| Assignment |
Start at the line with "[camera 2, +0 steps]" in the records below, stop at the line with "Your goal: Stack", and return every line in that span exactly, the two end lines included.

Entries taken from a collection
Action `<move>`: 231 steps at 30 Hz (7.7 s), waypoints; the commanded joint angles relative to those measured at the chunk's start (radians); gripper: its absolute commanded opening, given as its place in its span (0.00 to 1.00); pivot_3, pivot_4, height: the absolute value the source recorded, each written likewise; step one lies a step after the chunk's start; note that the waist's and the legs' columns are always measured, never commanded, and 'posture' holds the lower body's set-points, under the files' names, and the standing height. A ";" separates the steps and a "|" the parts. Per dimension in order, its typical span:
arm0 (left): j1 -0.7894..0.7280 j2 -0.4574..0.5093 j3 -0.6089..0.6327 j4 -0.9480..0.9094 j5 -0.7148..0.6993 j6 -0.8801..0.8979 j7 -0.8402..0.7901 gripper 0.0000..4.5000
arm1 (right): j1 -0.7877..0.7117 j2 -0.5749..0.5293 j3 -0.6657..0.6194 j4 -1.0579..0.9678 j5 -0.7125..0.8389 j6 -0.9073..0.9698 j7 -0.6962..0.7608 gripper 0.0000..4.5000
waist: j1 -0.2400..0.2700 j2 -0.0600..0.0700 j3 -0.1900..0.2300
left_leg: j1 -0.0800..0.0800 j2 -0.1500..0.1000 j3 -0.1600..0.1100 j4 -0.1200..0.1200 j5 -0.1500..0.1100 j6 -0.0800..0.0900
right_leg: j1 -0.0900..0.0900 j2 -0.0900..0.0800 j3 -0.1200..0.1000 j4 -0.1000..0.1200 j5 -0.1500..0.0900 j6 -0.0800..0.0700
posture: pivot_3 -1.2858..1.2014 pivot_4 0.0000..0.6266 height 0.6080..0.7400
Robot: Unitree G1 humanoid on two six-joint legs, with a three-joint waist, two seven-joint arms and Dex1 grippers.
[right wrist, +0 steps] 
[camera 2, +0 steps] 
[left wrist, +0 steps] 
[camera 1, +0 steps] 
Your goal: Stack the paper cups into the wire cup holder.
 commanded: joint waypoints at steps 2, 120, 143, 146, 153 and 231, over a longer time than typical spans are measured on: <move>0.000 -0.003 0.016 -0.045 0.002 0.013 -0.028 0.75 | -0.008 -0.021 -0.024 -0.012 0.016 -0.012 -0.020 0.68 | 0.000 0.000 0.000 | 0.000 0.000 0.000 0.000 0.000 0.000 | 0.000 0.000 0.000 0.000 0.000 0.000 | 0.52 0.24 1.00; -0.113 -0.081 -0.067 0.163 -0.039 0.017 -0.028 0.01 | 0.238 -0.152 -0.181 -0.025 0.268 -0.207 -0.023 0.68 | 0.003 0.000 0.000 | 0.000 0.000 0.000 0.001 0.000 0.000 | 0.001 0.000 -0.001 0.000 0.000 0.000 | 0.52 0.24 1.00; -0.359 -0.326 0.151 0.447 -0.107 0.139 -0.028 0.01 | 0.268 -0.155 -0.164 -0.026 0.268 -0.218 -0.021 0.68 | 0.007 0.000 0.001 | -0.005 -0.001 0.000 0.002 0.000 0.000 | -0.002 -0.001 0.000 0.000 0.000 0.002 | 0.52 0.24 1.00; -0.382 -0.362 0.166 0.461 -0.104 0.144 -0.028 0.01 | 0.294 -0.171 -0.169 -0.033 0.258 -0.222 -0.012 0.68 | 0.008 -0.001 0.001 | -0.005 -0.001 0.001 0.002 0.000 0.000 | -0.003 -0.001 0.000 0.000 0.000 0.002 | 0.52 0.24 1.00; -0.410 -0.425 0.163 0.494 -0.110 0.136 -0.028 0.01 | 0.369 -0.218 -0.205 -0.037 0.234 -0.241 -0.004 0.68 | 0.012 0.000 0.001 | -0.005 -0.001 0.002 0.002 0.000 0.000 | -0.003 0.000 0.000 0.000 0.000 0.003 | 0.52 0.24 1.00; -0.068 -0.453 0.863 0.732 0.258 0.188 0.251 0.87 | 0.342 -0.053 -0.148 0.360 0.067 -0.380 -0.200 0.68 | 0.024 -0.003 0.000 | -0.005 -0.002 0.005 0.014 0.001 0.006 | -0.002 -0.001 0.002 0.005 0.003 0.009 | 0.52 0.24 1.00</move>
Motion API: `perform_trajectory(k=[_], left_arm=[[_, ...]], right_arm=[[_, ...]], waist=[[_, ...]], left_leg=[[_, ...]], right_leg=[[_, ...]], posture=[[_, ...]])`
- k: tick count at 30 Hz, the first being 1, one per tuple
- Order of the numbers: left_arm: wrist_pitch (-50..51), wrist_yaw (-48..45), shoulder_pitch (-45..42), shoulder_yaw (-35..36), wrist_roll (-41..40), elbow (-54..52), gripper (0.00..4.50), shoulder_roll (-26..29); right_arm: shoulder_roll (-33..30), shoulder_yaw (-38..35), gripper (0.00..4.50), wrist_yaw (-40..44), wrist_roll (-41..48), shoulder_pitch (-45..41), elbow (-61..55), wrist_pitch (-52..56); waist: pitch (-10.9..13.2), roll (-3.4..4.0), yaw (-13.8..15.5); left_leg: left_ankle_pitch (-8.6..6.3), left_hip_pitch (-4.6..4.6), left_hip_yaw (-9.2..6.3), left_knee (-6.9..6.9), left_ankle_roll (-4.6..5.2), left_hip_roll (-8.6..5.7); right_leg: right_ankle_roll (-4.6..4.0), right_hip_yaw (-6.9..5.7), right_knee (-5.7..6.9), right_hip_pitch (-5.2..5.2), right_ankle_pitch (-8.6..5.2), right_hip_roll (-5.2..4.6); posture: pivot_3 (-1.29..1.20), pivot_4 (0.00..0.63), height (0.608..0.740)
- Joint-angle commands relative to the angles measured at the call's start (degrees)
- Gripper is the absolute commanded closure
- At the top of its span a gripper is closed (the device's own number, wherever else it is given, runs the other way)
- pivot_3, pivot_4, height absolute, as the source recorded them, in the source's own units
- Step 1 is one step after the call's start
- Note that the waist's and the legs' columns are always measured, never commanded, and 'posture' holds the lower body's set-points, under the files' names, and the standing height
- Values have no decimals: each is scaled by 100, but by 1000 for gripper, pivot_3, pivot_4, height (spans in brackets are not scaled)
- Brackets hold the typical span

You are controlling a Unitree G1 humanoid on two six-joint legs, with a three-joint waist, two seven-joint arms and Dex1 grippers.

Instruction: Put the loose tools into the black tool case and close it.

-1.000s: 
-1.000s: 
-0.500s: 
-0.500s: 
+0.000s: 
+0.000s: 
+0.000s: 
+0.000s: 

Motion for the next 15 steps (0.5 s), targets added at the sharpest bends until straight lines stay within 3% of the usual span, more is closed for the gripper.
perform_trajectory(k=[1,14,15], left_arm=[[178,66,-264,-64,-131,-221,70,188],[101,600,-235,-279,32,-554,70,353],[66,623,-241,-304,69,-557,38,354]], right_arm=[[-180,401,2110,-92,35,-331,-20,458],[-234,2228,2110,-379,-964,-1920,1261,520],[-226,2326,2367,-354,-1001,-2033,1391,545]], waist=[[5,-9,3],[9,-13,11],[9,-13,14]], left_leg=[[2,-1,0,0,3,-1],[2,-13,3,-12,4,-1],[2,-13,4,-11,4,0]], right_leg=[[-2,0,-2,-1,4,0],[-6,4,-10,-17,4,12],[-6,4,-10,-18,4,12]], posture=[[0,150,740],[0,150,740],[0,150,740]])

| Written response |
[camera 2, +0 steps] 
[left wrist, +0 steps] 
[camera 1, +0 steps] 
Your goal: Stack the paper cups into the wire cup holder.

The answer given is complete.